Segment Expansion - Virtual segments

    A replication target may wish to retain historical data that the 
    replication source has not, or destroy historical data that the
    replication source intends to retain.  This can result in the replication
    target running out of room in a logical segment, and can also complicate
    recovery operations if the replication source needs to self-heal a
    corrupted segment.  This presents a problem because all filesystem
    accesses and all replication and recovery activities are segment-centric.

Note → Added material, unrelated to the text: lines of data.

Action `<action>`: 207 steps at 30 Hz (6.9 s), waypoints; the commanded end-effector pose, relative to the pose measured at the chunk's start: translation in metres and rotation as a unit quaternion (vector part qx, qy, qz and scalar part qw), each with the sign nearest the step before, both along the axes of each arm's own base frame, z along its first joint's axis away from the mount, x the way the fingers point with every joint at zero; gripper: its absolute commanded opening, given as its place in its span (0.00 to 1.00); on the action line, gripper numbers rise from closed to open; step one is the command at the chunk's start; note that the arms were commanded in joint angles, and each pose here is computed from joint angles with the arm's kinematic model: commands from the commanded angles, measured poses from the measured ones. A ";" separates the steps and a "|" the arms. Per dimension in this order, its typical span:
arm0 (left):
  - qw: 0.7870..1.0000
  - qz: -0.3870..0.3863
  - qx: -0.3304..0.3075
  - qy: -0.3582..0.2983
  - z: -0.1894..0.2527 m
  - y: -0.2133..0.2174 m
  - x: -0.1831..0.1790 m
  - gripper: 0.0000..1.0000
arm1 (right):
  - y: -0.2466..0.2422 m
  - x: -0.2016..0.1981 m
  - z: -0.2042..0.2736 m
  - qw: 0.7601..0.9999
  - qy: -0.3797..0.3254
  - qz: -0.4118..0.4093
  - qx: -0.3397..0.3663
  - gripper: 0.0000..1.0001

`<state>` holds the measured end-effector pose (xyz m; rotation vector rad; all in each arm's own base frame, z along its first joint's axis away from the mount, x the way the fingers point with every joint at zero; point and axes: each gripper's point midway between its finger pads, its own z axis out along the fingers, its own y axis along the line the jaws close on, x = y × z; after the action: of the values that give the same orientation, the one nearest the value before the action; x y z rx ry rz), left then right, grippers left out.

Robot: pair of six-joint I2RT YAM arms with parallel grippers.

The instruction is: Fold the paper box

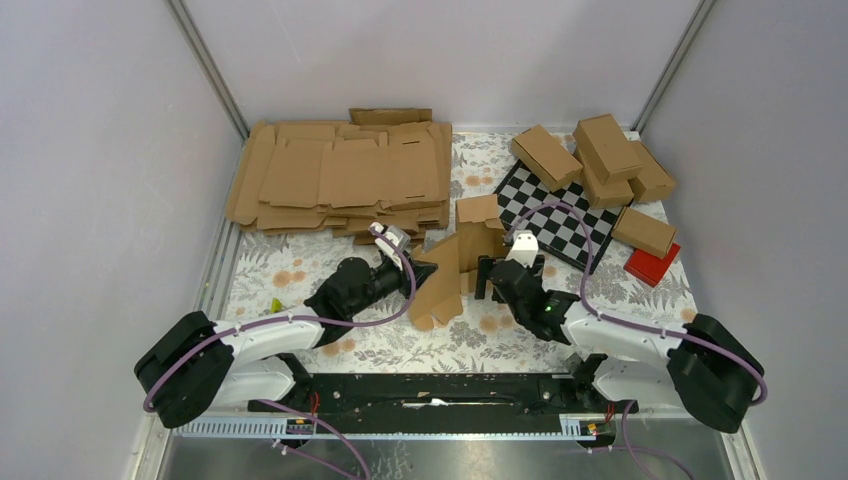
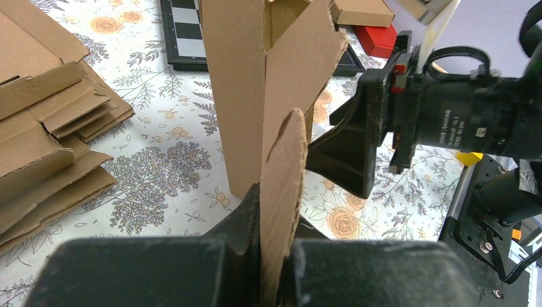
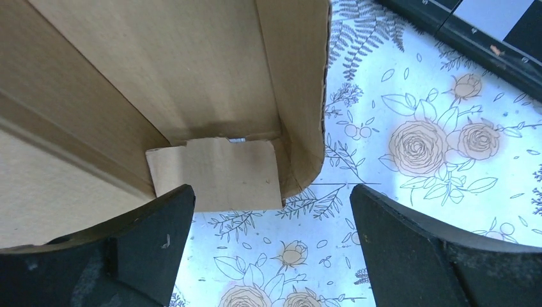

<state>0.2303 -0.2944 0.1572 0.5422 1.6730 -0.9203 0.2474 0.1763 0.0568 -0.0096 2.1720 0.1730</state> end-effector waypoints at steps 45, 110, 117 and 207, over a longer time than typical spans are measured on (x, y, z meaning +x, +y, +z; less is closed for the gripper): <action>1.000 -0.002 -0.003 0.010 0.007 -0.006 0.003 0.00 | 0.020 0.033 -0.040 0.994 0.087 0.006 -0.067 0.92; 0.982 0.071 0.000 0.174 0.015 -0.016 0.036 0.03 | 0.029 0.011 -0.031 0.983 0.166 0.077 -0.003 0.49; 0.980 0.067 -0.002 0.188 0.008 -0.009 0.028 0.06 | 0.035 0.006 -0.025 0.979 0.193 0.058 0.013 0.36; 0.891 -0.014 -0.019 0.453 -0.010 -0.018 -0.030 0.12 | 0.093 -0.107 0.014 0.857 0.496 -0.085 0.108 0.00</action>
<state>0.2033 -0.3133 0.1456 0.0103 2.4343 -1.3252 0.1099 0.2273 0.0543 0.5252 3.2289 0.0992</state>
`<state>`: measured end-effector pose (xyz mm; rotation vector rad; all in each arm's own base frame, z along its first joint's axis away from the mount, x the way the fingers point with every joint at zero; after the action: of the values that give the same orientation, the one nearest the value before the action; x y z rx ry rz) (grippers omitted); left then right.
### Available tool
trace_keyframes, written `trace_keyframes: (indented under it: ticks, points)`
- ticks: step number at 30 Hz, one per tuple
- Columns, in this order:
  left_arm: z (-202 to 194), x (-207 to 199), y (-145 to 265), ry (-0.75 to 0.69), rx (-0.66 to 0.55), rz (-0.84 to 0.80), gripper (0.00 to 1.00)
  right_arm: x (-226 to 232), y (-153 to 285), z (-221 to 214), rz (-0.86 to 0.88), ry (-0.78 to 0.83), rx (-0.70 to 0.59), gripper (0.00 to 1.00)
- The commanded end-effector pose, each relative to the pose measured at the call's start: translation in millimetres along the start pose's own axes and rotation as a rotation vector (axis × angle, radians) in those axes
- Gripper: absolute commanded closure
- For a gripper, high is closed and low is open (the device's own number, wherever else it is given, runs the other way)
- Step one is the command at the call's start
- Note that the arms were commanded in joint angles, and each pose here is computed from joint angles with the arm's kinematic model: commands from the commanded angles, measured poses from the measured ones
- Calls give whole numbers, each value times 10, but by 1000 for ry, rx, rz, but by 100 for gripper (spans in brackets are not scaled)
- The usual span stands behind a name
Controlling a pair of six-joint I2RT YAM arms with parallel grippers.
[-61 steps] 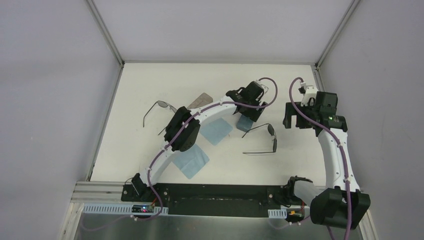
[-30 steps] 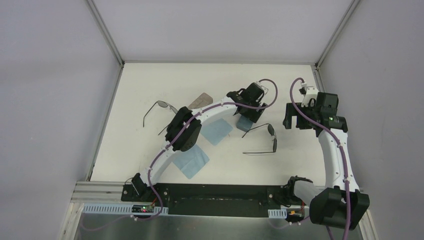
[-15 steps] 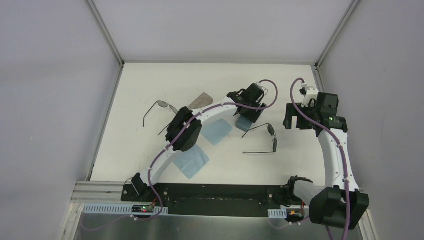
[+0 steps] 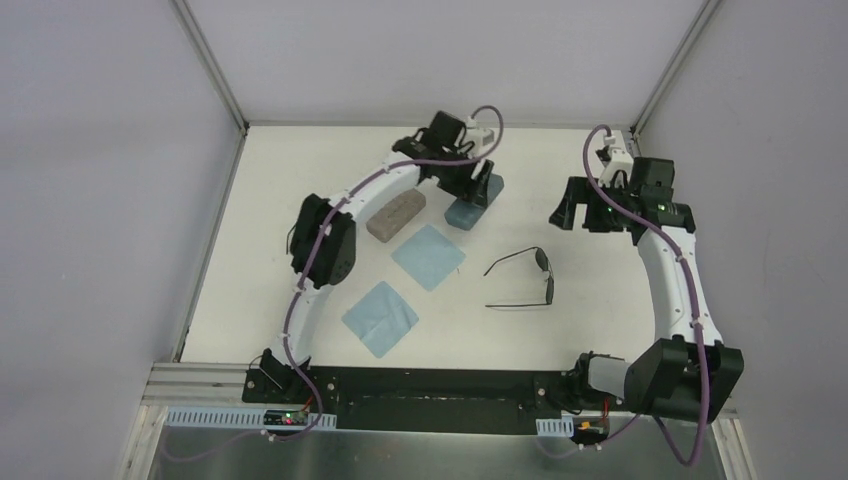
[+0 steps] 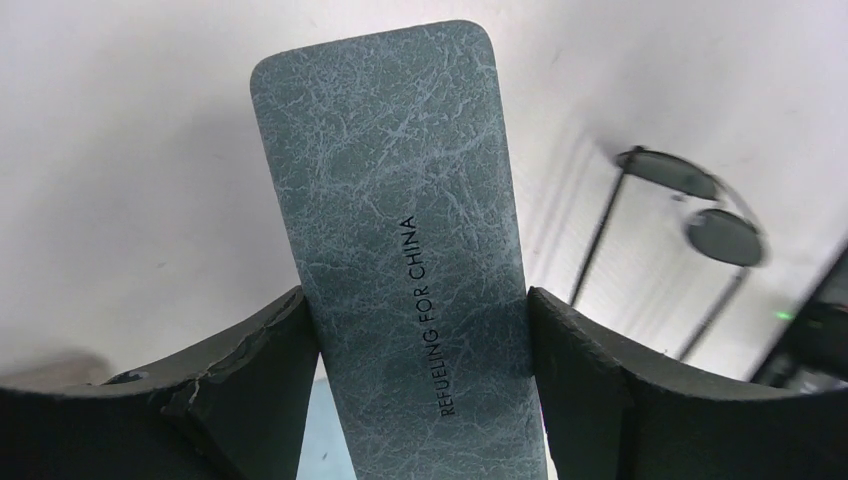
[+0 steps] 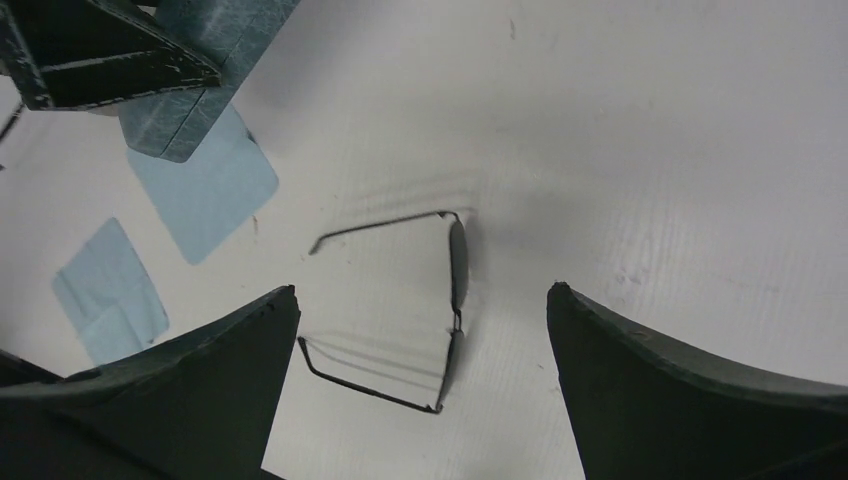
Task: Organize the sunglasses
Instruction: Pick up the sunglasses case from the center of the board.
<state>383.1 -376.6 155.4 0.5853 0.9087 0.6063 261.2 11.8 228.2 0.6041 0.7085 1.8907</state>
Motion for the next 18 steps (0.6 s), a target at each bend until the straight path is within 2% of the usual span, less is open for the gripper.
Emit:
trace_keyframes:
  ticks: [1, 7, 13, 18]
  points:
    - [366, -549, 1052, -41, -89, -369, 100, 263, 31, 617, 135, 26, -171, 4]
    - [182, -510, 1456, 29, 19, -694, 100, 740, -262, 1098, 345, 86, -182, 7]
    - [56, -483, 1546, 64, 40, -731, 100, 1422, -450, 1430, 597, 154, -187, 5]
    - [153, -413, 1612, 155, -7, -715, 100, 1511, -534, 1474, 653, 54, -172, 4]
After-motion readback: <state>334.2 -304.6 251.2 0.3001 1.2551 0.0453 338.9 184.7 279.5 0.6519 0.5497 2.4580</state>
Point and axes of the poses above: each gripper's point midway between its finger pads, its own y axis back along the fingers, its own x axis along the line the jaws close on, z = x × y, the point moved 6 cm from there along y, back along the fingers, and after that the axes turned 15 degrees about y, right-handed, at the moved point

    To deal with this situation a logical segment can be turned into a 
    virtual segment.  A virtual segment is made up of multiple logical
    segments, all with the same identifier plus additional information
    in the segment distinguishing the pieces from each other.  Each logical
    segment is maintained independantly but API accesses check both
    (or all N such segments) when doing lookups, and write to whichever
    one has free space.  

    Virtual segments are pretty standard fare on replication slaves which
    are intended to archive a great deal more history then replication
    masters, but are intended to be very rare features of replication
    masters.  If a virtual segment must be created on a replication master
    the filesystem does all it can to shift data off the virtual segment
    in order to be able to collapse it back into a logical segment.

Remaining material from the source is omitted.